WORK INSTRUCTIONS: Take the entries below and print only the lines from the one with "on the cream" through the one with "the right white", exactly as they stand, both ends included.
[DATA Boundary: Start]
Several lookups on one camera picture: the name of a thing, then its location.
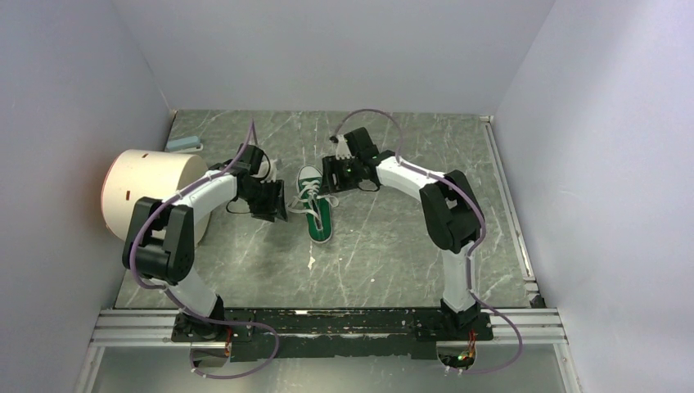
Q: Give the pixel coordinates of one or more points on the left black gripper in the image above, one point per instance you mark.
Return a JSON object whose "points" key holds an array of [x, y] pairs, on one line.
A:
{"points": [[274, 206]]}

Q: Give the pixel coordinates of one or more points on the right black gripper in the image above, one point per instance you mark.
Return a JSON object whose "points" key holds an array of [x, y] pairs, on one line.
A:
{"points": [[331, 165]]}

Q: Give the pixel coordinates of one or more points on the white shoelace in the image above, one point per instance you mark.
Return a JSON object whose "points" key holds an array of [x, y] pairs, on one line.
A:
{"points": [[307, 201]]}

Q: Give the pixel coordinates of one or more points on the green canvas sneaker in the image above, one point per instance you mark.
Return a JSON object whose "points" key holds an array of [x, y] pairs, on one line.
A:
{"points": [[320, 230]]}

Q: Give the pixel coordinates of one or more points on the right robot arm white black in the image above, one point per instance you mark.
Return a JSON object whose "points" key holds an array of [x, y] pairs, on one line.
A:
{"points": [[452, 215]]}

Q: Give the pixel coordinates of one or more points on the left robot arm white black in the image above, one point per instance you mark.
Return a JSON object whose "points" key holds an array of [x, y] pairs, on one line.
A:
{"points": [[160, 245]]}

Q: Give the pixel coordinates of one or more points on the small light blue block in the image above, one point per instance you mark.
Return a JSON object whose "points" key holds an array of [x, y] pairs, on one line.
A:
{"points": [[184, 145]]}

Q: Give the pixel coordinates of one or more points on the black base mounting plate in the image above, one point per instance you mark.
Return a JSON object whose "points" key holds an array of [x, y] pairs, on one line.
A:
{"points": [[328, 333]]}

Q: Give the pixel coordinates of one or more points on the cream cylindrical container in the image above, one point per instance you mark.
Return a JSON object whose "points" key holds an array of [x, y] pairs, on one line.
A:
{"points": [[137, 173]]}

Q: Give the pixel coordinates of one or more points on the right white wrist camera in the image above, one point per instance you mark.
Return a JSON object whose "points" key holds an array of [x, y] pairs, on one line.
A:
{"points": [[342, 151]]}

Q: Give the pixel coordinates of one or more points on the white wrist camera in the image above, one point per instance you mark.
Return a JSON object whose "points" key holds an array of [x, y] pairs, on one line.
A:
{"points": [[269, 169], [342, 151]]}

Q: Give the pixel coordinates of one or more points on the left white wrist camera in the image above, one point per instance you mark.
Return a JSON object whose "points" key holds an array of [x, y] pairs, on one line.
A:
{"points": [[269, 169]]}

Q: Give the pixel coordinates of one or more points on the aluminium frame rail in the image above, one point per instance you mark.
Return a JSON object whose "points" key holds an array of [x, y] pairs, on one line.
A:
{"points": [[535, 325]]}

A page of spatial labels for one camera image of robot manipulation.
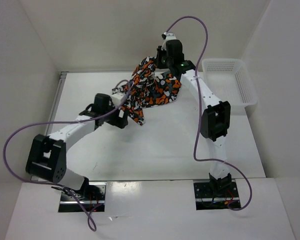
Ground orange black camouflage shorts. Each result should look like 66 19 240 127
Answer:
112 56 182 126

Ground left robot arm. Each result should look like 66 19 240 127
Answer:
25 93 129 200

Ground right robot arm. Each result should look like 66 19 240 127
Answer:
155 39 232 199

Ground white perforated plastic basket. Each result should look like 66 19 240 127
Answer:
201 58 258 114

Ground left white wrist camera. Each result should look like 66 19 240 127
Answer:
110 92 126 106

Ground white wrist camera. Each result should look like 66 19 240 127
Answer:
161 32 177 43
110 92 126 106

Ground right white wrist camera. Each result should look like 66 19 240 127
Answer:
161 32 177 43

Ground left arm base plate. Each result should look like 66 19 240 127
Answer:
58 182 107 213

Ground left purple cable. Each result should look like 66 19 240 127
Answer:
2 79 131 231

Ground purple cable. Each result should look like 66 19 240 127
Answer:
2 79 131 231
164 15 253 212

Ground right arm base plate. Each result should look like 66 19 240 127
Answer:
193 180 241 211

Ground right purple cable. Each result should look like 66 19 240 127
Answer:
164 15 253 212

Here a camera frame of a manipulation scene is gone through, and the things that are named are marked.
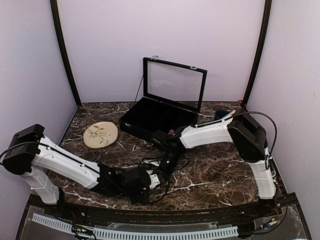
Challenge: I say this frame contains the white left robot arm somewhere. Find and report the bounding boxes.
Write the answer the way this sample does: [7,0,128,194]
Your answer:
[0,124,160,218]

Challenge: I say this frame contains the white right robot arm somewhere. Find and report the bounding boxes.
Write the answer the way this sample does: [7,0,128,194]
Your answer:
[150,111,277,217]

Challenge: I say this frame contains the black display case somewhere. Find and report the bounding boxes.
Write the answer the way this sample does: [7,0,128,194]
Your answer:
[119,57,208,142]

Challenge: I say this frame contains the beige cloth hat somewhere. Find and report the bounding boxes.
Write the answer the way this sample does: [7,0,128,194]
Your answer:
[83,121,118,149]

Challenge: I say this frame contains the dark blue mug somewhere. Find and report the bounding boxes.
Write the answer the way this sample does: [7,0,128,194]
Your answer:
[214,109,230,121]

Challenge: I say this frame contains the wooden stick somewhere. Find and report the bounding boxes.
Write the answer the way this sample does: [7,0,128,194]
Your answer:
[222,110,236,120]

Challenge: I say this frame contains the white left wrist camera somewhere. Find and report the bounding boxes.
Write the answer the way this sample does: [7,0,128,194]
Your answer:
[149,174,161,190]

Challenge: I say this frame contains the white slotted cable duct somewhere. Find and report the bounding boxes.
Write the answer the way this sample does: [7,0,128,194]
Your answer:
[31,213,239,240]

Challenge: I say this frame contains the black front frame rail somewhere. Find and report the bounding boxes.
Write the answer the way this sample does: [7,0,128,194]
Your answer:
[27,193,298,227]

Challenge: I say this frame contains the black right corner post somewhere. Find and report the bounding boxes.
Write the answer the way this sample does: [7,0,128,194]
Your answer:
[241,0,272,109]

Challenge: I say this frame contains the black corner post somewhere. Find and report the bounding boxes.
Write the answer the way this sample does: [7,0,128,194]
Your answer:
[241,0,272,109]
[49,0,82,108]

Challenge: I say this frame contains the black left corner post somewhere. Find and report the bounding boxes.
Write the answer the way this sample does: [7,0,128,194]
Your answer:
[49,0,82,108]

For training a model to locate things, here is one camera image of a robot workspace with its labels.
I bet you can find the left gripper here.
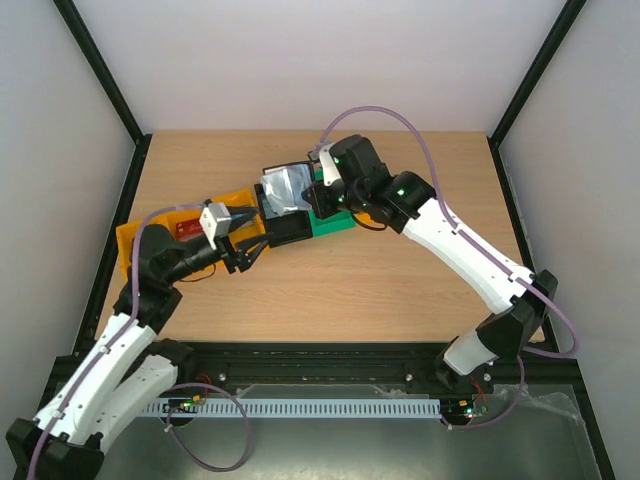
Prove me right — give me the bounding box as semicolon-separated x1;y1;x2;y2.
164;206;274;284

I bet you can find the black leather card holder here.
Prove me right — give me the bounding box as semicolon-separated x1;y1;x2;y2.
261;161;314;216

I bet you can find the red card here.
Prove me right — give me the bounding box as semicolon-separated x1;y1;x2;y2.
175;218;203;241

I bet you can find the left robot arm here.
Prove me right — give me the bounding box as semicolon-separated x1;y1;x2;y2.
6;202;269;479

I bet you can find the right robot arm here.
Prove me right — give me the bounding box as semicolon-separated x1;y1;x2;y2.
302;135;558;392

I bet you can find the blue card stack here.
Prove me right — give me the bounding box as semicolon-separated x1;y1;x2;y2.
229;214;254;232

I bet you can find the green bin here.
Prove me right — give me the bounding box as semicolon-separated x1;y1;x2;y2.
305;169;357;238

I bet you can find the black bin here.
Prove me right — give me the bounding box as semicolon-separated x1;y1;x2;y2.
254;184;313;248

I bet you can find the right yellow bin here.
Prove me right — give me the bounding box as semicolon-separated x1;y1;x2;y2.
353;212;382;228

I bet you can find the far left yellow bin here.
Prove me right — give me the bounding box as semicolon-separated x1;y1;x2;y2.
116;209;224;282

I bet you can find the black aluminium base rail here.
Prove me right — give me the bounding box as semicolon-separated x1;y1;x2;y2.
49;340;581;391

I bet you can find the white slotted cable duct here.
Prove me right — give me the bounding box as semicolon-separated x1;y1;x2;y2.
139;398;441;419

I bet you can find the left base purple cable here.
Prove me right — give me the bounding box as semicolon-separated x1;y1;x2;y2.
162;382;251;471

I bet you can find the left frame post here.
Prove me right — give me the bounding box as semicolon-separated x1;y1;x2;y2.
52;0;147;146

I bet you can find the frame post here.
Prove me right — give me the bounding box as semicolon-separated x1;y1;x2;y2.
488;0;588;146
52;0;147;146

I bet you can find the right frame post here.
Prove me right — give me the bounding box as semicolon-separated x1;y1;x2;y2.
488;0;588;146

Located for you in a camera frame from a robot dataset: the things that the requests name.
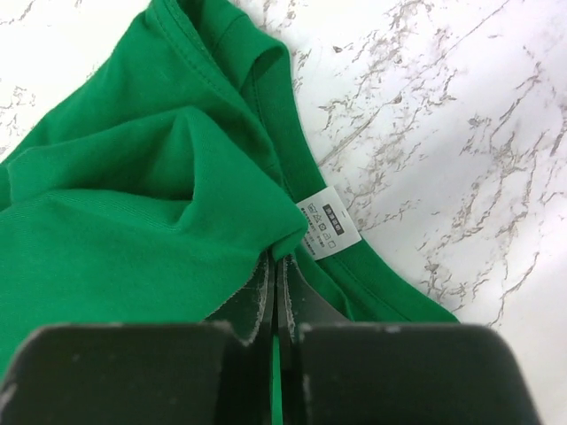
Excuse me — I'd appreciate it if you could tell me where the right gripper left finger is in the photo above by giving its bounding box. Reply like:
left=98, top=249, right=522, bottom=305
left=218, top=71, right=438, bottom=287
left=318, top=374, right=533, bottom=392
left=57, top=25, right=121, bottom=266
left=1, top=255, right=273, bottom=424

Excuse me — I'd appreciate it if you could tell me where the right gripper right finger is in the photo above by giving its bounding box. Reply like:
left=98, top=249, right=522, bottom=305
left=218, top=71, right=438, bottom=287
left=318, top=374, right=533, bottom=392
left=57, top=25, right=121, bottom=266
left=275, top=258, right=540, bottom=424

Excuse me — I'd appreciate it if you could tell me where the green t shirt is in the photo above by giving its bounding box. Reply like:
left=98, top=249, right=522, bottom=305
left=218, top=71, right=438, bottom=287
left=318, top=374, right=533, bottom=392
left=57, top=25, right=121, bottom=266
left=1, top=1, right=455, bottom=421

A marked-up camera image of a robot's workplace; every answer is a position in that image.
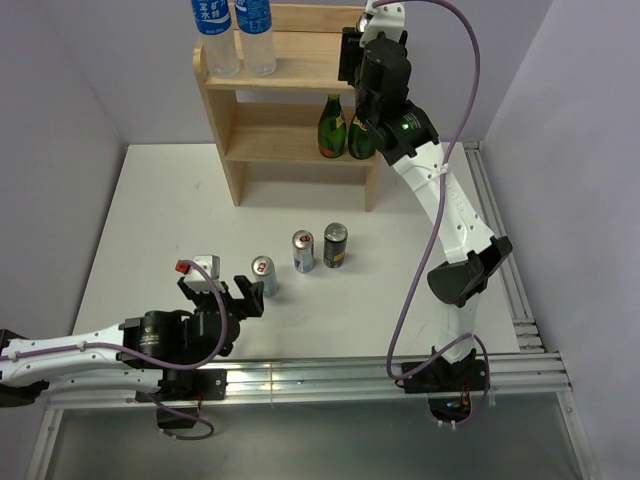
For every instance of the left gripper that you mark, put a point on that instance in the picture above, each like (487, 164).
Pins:
(251, 304)

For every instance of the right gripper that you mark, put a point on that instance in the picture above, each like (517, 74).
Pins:
(350, 52)

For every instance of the water bottle blue label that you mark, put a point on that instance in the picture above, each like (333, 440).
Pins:
(214, 24)
(254, 21)

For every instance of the black can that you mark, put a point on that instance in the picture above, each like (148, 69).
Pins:
(335, 241)
(363, 22)

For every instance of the black can front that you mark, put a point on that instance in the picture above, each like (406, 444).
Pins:
(363, 22)

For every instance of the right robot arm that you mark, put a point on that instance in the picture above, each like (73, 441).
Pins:
(462, 252)

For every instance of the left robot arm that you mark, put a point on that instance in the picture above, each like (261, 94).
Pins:
(158, 352)

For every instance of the wooden two-tier shelf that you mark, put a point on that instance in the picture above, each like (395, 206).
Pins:
(272, 119)

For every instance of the silver can front left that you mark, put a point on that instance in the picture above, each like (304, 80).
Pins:
(263, 269)

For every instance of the silver can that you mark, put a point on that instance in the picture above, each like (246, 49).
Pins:
(263, 269)
(303, 251)

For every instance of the green glass bottle left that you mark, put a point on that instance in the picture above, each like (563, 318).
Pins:
(332, 129)

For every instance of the green glass bottle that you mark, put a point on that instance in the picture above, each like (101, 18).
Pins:
(332, 129)
(360, 146)

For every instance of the silver can middle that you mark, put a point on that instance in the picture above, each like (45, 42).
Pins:
(303, 251)

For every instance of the green glass bottle right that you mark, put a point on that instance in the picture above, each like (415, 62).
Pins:
(360, 146)

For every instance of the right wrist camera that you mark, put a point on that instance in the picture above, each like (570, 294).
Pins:
(387, 19)

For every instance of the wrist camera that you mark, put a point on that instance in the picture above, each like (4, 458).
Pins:
(201, 273)
(387, 19)

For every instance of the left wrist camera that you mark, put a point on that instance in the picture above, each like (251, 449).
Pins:
(201, 273)

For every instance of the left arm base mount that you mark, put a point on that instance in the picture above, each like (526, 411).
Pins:
(195, 386)

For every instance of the aluminium front rail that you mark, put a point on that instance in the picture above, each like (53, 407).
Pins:
(253, 382)

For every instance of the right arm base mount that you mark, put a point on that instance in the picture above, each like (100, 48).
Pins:
(430, 382)

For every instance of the aluminium side rail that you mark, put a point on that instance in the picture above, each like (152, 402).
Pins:
(526, 329)
[DATA Boundary: End]
COMPLETED TASK:
Q: Give the pixel coordinates of one or more points on the cream cylindrical container in the image above, one point per instance you mark.
Return a JSON object whose "points" key holds an array of [x, y] pairs, on one line.
A:
{"points": [[137, 173]]}

Q: Give the pixel coordinates of one or more points on the right white wrist camera in the image above, one point per instance you mark.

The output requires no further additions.